## What is being asked
Copy each line of the material in which the word "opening" appears.

╔══

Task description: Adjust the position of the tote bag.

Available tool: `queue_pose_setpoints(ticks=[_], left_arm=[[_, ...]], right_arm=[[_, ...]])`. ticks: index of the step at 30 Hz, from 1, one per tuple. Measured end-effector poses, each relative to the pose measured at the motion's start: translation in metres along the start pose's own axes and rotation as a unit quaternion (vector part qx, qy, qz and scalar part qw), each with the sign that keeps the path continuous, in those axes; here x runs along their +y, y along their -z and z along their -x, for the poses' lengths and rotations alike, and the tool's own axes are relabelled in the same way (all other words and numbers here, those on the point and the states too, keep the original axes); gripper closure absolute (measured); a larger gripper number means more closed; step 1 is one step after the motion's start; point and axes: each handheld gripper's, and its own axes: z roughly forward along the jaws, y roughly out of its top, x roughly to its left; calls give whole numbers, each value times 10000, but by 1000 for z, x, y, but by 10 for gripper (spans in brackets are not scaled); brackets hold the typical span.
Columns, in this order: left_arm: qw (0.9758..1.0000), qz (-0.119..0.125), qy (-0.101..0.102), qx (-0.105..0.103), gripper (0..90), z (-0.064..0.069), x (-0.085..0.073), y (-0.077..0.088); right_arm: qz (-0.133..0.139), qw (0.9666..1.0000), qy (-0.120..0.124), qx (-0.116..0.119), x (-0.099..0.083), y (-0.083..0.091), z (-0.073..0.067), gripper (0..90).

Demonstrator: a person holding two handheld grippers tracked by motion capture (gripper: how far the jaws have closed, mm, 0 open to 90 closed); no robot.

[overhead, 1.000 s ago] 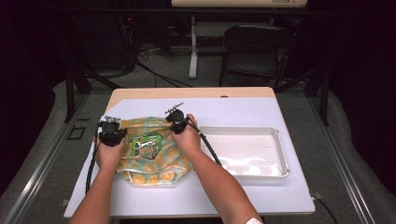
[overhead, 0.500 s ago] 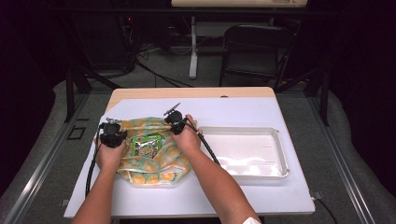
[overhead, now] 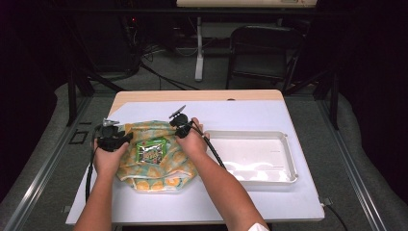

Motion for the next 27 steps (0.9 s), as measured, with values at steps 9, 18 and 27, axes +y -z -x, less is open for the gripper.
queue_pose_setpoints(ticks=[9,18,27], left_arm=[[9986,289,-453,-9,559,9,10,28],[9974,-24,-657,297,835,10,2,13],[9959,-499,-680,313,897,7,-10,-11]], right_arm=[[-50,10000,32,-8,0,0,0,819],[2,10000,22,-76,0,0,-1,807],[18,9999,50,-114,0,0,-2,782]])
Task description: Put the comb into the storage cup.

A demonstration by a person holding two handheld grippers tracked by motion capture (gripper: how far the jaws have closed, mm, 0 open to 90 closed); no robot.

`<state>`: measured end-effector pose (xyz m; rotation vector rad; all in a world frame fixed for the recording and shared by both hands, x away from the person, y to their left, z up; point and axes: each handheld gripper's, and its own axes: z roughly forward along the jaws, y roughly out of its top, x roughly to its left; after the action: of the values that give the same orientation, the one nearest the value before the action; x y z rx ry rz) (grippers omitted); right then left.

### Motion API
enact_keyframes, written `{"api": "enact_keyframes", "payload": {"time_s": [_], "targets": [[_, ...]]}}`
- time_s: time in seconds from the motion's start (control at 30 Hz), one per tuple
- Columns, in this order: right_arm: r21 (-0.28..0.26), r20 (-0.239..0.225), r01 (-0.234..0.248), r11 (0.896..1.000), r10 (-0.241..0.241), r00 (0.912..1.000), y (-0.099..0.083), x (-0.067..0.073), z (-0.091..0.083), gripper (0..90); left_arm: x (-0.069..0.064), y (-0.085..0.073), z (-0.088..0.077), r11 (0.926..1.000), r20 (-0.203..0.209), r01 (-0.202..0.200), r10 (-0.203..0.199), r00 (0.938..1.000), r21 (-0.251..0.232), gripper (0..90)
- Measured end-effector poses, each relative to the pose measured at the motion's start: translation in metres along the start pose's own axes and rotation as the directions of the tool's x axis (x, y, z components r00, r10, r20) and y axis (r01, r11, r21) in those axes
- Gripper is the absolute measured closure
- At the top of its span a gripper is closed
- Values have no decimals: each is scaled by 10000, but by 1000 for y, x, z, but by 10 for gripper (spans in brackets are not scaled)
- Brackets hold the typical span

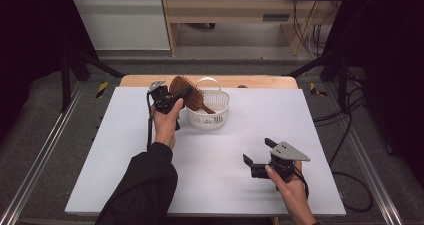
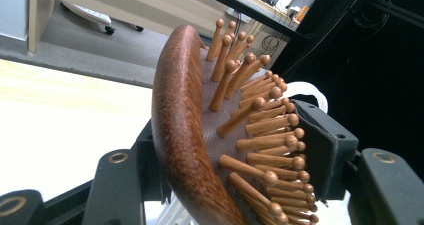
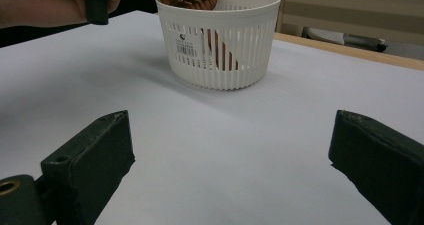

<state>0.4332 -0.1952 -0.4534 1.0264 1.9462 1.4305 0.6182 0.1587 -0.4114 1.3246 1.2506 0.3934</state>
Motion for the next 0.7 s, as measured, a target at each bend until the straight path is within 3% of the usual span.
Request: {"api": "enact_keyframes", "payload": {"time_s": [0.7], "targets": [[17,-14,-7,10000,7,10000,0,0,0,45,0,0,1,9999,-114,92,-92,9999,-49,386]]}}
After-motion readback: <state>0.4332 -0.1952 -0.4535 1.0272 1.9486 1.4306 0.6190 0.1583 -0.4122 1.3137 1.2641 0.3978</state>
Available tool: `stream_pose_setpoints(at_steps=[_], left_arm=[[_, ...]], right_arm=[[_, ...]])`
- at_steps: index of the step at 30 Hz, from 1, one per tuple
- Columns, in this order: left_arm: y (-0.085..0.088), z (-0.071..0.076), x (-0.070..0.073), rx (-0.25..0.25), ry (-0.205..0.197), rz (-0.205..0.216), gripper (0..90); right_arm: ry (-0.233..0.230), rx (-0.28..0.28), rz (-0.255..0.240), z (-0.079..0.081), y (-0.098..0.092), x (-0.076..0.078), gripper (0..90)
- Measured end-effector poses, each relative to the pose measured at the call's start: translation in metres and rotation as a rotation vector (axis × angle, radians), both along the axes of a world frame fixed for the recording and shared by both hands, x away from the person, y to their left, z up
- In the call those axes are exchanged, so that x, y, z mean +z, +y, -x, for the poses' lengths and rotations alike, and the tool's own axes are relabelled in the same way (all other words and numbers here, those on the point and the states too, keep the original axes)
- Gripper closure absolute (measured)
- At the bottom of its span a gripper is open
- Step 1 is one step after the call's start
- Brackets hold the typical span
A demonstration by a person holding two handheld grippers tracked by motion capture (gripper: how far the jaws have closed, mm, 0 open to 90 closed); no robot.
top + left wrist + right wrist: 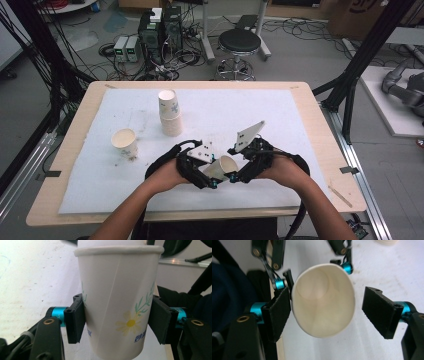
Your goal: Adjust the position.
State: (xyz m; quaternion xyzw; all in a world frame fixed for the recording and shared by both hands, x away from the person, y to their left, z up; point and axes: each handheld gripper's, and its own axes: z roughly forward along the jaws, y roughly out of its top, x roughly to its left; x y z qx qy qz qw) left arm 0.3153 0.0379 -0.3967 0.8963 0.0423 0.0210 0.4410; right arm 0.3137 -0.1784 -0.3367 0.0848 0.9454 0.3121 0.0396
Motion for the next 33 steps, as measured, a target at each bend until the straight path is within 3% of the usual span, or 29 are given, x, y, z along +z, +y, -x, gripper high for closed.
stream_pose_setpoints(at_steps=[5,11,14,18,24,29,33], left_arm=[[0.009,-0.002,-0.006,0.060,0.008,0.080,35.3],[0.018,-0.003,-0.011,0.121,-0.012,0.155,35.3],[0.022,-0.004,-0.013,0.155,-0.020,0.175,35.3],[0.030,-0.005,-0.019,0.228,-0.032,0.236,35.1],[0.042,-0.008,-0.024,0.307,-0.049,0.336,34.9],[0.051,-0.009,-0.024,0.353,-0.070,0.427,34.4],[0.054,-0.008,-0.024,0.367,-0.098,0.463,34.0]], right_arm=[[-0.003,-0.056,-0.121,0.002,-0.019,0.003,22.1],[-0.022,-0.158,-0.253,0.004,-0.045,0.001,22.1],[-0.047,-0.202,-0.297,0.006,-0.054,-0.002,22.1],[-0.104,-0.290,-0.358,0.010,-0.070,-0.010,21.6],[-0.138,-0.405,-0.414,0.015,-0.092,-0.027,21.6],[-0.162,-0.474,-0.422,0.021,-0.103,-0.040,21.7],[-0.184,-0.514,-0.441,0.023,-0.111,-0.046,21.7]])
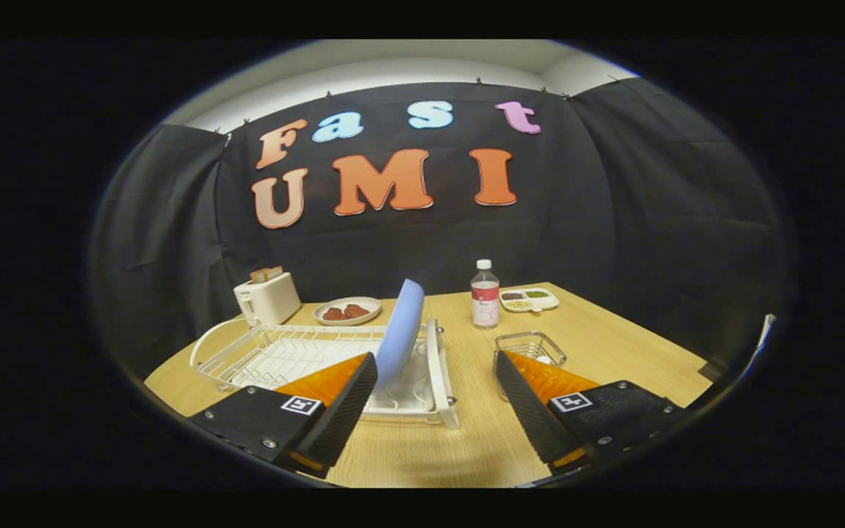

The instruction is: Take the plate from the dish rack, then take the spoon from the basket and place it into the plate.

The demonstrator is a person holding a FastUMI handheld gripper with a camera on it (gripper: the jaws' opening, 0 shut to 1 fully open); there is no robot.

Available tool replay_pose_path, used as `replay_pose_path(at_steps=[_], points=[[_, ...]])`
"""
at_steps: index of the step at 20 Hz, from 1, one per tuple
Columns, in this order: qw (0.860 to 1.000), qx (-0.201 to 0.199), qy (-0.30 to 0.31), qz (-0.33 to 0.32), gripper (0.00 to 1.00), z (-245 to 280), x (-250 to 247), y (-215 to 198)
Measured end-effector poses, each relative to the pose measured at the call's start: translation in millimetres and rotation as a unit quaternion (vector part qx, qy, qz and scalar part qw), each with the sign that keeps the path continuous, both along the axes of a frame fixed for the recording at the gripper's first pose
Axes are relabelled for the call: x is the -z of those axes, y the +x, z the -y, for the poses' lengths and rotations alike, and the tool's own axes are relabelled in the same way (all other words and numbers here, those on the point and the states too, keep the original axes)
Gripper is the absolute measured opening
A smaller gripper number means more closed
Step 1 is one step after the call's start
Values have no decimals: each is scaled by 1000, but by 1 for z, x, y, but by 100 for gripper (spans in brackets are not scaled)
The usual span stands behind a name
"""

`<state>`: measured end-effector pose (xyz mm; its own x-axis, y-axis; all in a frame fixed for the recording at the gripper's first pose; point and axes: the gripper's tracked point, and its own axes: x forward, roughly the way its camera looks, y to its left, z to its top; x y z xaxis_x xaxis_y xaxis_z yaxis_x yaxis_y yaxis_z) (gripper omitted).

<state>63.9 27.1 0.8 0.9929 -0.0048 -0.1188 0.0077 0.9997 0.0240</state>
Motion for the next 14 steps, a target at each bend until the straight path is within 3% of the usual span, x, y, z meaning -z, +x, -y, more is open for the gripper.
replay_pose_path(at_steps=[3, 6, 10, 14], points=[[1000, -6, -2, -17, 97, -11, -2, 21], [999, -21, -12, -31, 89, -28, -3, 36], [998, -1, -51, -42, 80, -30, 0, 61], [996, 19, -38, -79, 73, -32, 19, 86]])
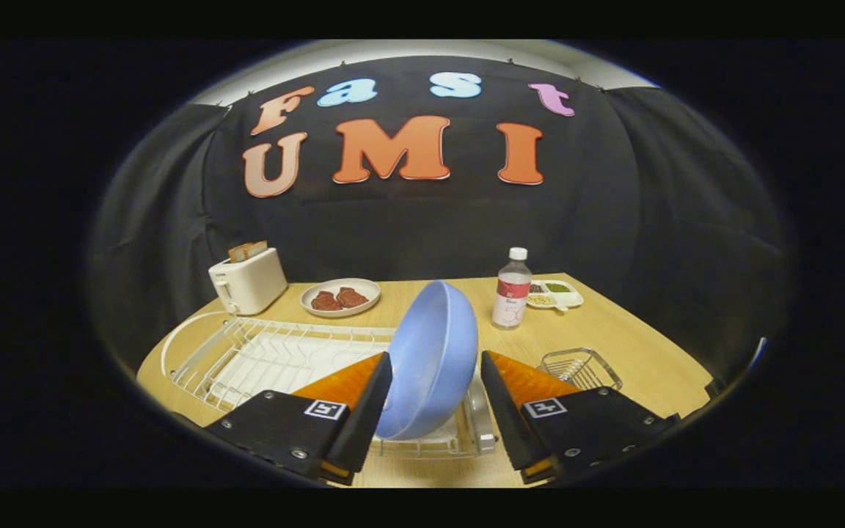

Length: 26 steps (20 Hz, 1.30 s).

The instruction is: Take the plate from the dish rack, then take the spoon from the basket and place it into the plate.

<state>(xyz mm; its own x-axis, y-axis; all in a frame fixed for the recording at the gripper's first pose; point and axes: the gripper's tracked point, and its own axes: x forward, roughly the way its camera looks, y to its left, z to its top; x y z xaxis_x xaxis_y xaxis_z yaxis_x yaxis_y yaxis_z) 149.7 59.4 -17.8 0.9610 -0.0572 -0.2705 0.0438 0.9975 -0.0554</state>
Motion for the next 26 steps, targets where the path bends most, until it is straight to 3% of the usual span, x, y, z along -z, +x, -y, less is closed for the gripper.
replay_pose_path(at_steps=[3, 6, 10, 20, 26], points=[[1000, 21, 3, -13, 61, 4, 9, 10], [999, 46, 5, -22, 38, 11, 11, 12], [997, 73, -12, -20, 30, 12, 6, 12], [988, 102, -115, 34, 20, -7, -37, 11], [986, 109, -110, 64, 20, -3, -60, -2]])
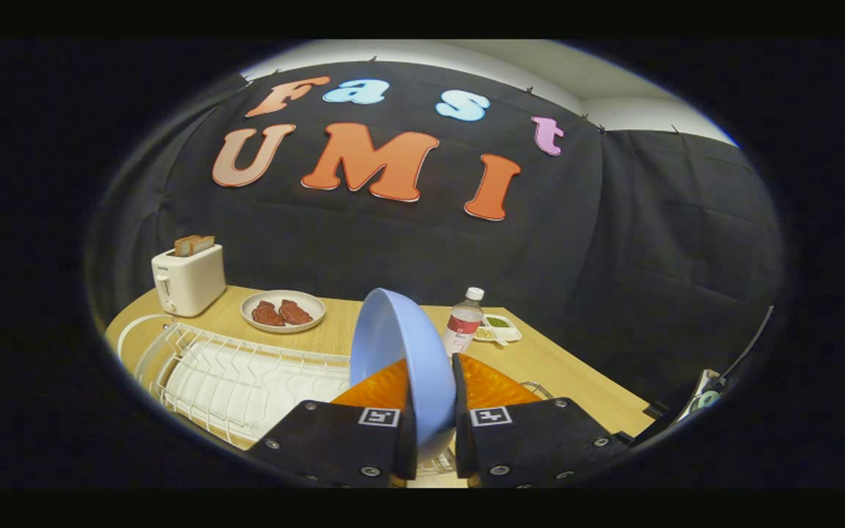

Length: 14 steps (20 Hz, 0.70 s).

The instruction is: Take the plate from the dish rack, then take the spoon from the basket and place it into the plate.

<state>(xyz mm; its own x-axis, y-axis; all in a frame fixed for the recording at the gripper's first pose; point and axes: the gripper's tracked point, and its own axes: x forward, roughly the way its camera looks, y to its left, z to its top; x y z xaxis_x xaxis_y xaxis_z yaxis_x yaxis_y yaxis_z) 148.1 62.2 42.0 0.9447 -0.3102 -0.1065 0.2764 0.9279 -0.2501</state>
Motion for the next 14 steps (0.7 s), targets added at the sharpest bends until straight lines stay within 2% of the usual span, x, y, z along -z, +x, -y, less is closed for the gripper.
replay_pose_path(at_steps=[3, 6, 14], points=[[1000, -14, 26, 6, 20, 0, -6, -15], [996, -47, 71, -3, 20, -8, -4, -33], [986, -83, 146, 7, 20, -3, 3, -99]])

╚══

## Solution to the problem
The demonstrator is a person holding a FastUMI handheld gripper with a camera on it (gripper: the jaws' opening, 0 shut to 1 fully open); there is no robot.
Gripper is the absolute measured opening

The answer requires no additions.